● PROBLEM TO SOLVE: Excluding all pictures, please output the listing exactly.

● RECORDS FOR PROCESSING:

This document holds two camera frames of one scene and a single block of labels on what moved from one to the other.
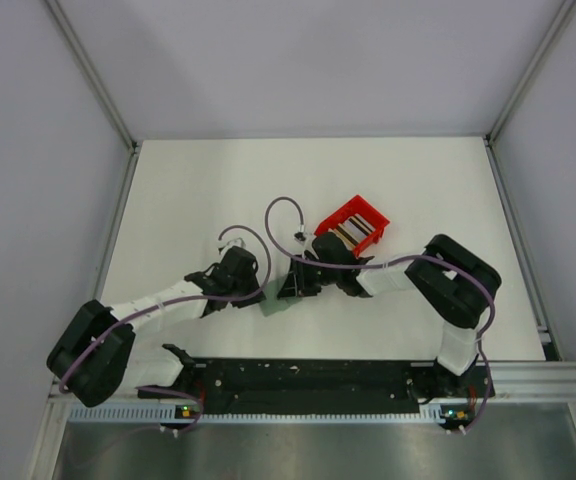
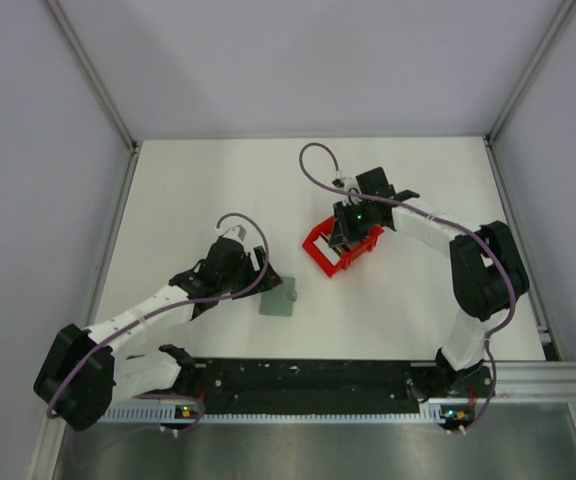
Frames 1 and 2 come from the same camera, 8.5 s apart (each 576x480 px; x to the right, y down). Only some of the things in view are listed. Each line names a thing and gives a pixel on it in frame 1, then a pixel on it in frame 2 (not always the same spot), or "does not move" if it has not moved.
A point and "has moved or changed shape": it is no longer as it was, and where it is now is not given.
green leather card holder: (273, 304) does not move
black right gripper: (296, 283) to (343, 232)
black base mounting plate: (321, 385) does not move
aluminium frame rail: (539, 381) does not move
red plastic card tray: (368, 212) has moved or changed shape
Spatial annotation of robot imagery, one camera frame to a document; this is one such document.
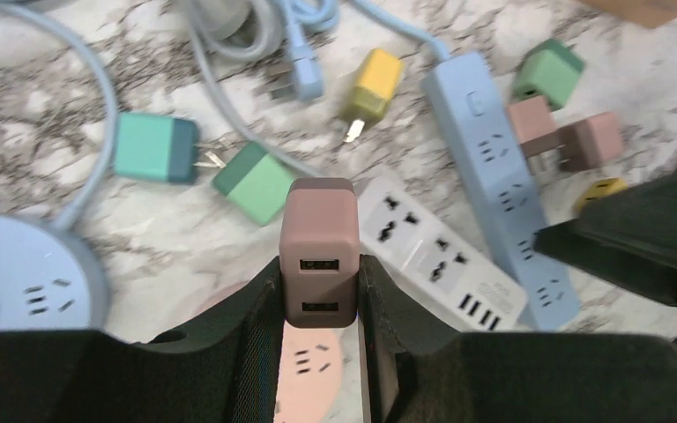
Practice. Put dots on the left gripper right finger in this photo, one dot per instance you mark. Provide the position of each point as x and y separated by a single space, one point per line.
416 368

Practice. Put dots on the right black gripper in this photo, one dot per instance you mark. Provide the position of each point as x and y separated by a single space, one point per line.
628 239

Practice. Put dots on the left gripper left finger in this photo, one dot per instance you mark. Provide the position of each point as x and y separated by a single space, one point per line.
220 366

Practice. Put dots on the pink charger plug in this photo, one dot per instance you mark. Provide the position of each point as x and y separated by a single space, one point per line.
590 143
320 253
535 129

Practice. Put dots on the green charger plug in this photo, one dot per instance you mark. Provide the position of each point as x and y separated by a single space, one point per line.
255 182
552 70

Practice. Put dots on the yellow charger plug front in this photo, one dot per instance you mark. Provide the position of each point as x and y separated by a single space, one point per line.
599 189

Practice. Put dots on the yellow charger plug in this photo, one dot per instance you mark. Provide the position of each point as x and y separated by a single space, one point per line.
374 86
599 189

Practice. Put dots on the teal charger plug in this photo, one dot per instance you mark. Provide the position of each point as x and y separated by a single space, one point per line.
160 148

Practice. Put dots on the yellow charger plug back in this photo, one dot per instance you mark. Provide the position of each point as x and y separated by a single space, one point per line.
374 86

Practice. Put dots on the pink round power strip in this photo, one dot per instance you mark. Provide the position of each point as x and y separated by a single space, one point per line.
310 375

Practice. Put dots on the white power strip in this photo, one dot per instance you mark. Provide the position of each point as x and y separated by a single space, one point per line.
444 273

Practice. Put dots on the orange file organizer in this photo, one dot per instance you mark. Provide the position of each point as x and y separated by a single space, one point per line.
646 13

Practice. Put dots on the blue long power strip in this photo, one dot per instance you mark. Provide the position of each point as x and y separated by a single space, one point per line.
504 196

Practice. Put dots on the blue round power strip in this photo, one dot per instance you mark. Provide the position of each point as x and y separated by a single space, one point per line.
49 279

● EXERCISE RESULT:
This document holds two camera frames of one scene and a single block of labels on what moved from one to the other.
Frames 1 and 2 come from the same camera, 8.5 s apart (each 576x480 px; x to the right, y down). Only some of the things in view are listed. Each line names a thing and gives a pixel on it in frame 1, then a pixel on it in frame 2 (not always the same spot), or "does not move" if it has not moved.
A point and "has moved or changed shape": it is no longer as it was, and where it is now is not given.
green leather card holder: (273, 304) does not move
black right gripper: (296, 283) to (343, 232)
black base mounting plate: (321, 385) does not move
aluminium frame rail: (539, 381) does not move
red plastic card tray: (368, 212) has moved or changed shape
Spatial annotation of robot imagery, one camera frame to a document; this is one such document.
Practice. Put dots on the left gripper right finger in this photo, one dot per instance you mark. Provide the position of each point as x and y separated by a single space, one point per line.
416 368

Practice. Put dots on the right black gripper in this photo, one dot per instance you mark. Provide the position of each point as x and y separated by a single space, one point per line.
628 239

Practice. Put dots on the left gripper left finger in this photo, one dot per instance you mark. Provide the position of each point as x and y separated by a single space, one point per line.
220 366

Practice. Put dots on the pink charger plug in this photo, one dot per instance you mark. Provide the position of each point as x and y separated by a single space, one point per line.
590 143
320 253
535 129

Practice. Put dots on the green charger plug in this photo, one dot per instance you mark. Provide the position of each point as x and y separated by a single space, one point per line.
255 182
552 70

Practice. Put dots on the yellow charger plug front in this photo, one dot per instance you mark. Provide the position of each point as x and y separated by a single space, one point per line.
599 189

Practice. Put dots on the yellow charger plug in this photo, one dot per instance you mark. Provide the position of each point as x and y separated by a single space, one point per line.
374 86
599 189

Practice. Put dots on the teal charger plug in this photo, one dot per instance you mark. Provide the position of each point as x and y separated by a single space, one point per line.
160 148

Practice. Put dots on the yellow charger plug back in this photo, one dot per instance you mark. Provide the position of each point as x and y separated by a single space, one point per line.
374 86

Practice. Put dots on the pink round power strip in this photo, one dot per instance you mark. Provide the position of each point as x and y separated by a single space, one point per line.
310 375

Practice. Put dots on the white power strip in this photo, one dot per instance you mark. Provide the position of each point as x and y separated by a single space, one point per line.
444 273

Practice. Put dots on the orange file organizer in this photo, one dot per instance you mark. Provide the position of each point as x and y separated by a single space, one point per line.
646 13

Practice. Put dots on the blue long power strip in this photo, one dot per instance you mark. Provide the position of each point as x and y separated by a single space, one point per line.
504 196

Practice. Put dots on the blue round power strip in this photo, one dot per instance you mark. Provide the position of each point as x and y separated by a single space, one point per line.
49 279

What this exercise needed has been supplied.